Then it was the bar, the scene at the bar at four o’clock in the afternoon, when the sun was still high and nobody was there. Edison didn’t even bother to go home and change. He hadn’t gone near the water—he was too furious, too pissed off, burned up, rubbed raw—and aside from a confectioner’s sprinkle of dry sand on his ankle and the dark stain in the center of his T-shirt, no one would have guessed he’d been to the beach, and what if they did? This was California, beach city, where the guy sitting next to you in the bleached-out shirt and dollar-twenty-nine Kmart flip-flops was probably worth more than the GNP of half a dozen third world countries. But there was nobody sitting next to him today—the place was deserted. There was only the bartender, the shrine to booze behind him, and a tall slim cocktail waitress with blue eyes, dimples, and hair that glistened like the black specks of tar on the beach.

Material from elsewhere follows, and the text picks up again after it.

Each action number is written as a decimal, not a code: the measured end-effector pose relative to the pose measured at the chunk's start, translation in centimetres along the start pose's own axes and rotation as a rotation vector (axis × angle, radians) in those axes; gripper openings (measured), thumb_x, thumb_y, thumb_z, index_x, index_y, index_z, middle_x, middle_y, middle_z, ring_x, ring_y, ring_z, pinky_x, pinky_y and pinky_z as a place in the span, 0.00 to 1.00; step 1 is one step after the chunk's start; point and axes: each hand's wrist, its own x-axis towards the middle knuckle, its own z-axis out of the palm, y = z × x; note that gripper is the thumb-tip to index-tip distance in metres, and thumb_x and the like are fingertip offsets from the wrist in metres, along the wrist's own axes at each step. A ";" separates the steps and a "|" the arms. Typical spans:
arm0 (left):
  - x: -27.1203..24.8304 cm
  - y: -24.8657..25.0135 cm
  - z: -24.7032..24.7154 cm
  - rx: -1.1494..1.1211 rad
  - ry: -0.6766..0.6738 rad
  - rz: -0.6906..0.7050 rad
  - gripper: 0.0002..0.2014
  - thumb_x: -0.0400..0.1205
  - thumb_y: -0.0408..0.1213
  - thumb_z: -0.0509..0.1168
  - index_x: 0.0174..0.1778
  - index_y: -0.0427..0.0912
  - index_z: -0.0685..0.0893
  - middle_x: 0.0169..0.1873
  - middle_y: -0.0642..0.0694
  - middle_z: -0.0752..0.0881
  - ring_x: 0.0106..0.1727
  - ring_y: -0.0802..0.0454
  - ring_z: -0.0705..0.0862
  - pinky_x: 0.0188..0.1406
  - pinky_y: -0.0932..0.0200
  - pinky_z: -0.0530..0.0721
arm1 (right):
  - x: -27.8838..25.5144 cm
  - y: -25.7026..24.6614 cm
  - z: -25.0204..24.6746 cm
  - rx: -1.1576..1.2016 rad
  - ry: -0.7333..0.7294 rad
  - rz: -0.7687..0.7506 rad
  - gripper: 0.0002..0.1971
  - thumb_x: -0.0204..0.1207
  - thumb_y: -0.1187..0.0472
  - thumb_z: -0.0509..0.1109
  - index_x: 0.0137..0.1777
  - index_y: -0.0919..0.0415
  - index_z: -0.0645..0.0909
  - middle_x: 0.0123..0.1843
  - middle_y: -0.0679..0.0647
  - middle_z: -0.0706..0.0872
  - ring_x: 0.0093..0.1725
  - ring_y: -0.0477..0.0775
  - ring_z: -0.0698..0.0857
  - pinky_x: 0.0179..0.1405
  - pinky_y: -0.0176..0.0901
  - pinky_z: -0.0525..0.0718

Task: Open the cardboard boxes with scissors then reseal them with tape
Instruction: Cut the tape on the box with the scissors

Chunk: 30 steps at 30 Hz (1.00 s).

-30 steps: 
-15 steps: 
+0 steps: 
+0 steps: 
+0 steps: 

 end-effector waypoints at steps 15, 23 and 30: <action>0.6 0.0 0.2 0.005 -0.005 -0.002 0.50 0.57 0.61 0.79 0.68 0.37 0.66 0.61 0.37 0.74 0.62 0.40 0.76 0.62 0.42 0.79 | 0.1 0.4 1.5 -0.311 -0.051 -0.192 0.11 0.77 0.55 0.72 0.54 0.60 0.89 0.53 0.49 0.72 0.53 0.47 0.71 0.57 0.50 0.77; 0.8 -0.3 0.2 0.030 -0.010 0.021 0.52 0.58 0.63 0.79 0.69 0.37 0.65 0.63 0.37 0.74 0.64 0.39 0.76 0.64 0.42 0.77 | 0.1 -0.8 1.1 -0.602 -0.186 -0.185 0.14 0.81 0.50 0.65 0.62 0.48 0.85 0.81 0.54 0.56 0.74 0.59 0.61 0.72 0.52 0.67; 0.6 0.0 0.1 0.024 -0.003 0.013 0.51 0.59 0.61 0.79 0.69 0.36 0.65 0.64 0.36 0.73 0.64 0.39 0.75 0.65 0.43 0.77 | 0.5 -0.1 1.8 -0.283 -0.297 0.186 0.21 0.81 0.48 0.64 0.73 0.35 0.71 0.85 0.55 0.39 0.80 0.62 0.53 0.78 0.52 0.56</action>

  He ordered a top-shelf margarita on the rocks, no salt, and morosely chewed a handful of bar mix that looked and tasted like individual bits of laminated sawdust, his dark blood-flecked eyes sweeping the room, from TV to waitress to the mirror behind the bar and back again. His heart was still pounding, though he’d left the beach half an hour ago, humiliated, decrepit, feeling like the thousand-year-old man as he gathered up his things and limped up the steps to his car. It was irrational, he knew it, a no-win situation, but all he could think about was revenge—Revenge? Murder was more like it—and he methodically combed the street along the beach, up one narrow lane and down another, looking for any sign of his three antagonists. Every time he came round a bend and saw movement up ahead, he was sure it would be them, drunk and stoned and with their guard down, whacking one another with rolled-up towels, shoving and jostling, crowing at the world. He’d take them by surprise, jerk the wheel, and slice in at the curb to cut them off, and then he’d be on them, slamming the tall kid’s face, over and over, till there was no more smirk left in him… .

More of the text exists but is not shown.